We present FuseNet, a Markov network formulation that infers networks from a collection of nonidentically distributed datasets. Our approach is computationally efficient and general: given any number of distributions from an exponential family, FuseNet represents model parameters through shared latent factors that define neighborhoods of network nodes. In a simulation study, we demonstrate good predictive performance of FuseNet in comparison to several popular graphical models. We show its effectiveness in an application to breast cancer RNA-sequencing and somatic mutation data, a novel application of graphical models. Fusion of datasets offers substantial gains relative to inference of separate networks for each dataset. Our results demonstrate that network inference methods for non-Gaussian data can help in accurate modeling of the data generated by emergent high-throughput technologies.
Source code is at https://github.com/marinkaz/fusenet.
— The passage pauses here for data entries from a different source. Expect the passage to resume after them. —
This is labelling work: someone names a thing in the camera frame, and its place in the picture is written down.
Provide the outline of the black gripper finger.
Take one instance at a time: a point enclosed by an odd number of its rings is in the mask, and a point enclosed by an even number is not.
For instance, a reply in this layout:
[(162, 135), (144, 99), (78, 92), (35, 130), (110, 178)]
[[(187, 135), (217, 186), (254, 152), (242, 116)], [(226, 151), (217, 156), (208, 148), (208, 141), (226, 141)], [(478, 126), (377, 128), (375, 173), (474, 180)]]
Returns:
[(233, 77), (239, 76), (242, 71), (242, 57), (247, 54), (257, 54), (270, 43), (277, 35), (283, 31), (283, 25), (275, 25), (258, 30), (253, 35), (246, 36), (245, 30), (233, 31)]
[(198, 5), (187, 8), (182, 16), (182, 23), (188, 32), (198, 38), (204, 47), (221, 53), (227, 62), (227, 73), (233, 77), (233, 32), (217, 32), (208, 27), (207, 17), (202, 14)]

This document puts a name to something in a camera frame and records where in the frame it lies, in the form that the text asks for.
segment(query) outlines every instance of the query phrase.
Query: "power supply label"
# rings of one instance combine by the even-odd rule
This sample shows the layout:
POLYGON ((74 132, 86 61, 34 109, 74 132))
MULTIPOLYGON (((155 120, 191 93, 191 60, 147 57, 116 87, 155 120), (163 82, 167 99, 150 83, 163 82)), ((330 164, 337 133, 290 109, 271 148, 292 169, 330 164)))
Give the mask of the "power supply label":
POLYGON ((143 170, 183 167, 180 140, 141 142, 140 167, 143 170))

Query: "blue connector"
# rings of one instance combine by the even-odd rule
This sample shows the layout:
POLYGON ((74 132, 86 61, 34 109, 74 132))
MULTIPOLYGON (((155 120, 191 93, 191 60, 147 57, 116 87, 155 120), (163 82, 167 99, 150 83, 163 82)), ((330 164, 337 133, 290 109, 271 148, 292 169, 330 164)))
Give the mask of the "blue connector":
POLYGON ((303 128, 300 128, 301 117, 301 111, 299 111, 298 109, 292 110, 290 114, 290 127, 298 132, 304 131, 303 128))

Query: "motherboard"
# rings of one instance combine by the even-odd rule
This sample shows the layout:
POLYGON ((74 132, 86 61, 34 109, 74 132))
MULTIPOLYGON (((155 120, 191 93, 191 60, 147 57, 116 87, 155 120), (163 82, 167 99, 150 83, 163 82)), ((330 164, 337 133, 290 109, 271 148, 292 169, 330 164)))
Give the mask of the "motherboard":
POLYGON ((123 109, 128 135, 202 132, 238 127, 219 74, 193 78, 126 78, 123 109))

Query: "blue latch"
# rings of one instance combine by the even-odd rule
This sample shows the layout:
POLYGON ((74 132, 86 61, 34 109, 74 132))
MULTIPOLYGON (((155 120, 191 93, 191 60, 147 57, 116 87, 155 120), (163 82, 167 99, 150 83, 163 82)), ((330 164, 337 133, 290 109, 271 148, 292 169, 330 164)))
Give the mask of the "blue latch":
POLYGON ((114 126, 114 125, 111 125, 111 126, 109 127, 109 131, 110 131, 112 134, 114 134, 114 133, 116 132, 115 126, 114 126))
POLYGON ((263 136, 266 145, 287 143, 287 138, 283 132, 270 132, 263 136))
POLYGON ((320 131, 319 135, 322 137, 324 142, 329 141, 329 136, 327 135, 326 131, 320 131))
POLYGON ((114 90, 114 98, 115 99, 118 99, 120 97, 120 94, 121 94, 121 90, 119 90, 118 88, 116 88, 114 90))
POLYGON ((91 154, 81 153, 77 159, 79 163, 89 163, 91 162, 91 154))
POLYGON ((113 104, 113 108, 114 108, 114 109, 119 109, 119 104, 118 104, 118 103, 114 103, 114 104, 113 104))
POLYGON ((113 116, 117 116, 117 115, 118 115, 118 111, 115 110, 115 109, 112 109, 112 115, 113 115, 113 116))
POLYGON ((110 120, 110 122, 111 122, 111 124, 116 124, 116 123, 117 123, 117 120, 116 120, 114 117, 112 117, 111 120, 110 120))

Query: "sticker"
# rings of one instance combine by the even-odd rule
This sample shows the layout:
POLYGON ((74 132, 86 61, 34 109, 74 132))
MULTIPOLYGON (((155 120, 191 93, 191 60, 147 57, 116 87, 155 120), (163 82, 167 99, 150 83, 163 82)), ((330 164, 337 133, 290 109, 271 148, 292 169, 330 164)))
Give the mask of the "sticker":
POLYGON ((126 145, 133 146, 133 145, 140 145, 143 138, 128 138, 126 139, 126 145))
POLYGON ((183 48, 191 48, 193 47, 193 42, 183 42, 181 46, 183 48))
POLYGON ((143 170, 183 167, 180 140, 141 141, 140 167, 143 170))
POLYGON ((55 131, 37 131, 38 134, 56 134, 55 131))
马尔可夫网络是无向图模型,广泛用于从实验数据中推断基因之间的关系。其最先进的推断程序假设数据来自高斯分布。高通量组学数据,如下一代测序产生的数据,常常违反这一假设。此外,当收集的数据来自多个相关但不完全相同的分布时,其潜在网络可能具有共同特征。需要新的有原则的统计方法,能够处理不同的数据分布并联合考虑数据集的集合。
我们提出了FuseNet,一种从非相同分布的数据集集合中推断网络的马尔可夫网络公式。我们的方法计算效率高且具有通用性:给定指数族中的任意数量的分布,FuseNet通过定义网络节点邻域的共享潜在因子来表示模型参数。在一项模拟研究中,与几种流行的图形模型相比,我们证明了FuseNet具有良好的预测性能。我们展示了它在乳腺癌RNA测序和体细胞突变数据应用中的有效性,这是图形模型的一种新应用。相对于为每个数据集推断单独的网络,数据集的融合带来了显著的收益。我们的结果表明,用于非高斯数据的网络推断方法有助于准确建模新兴高通量技术生成的数据。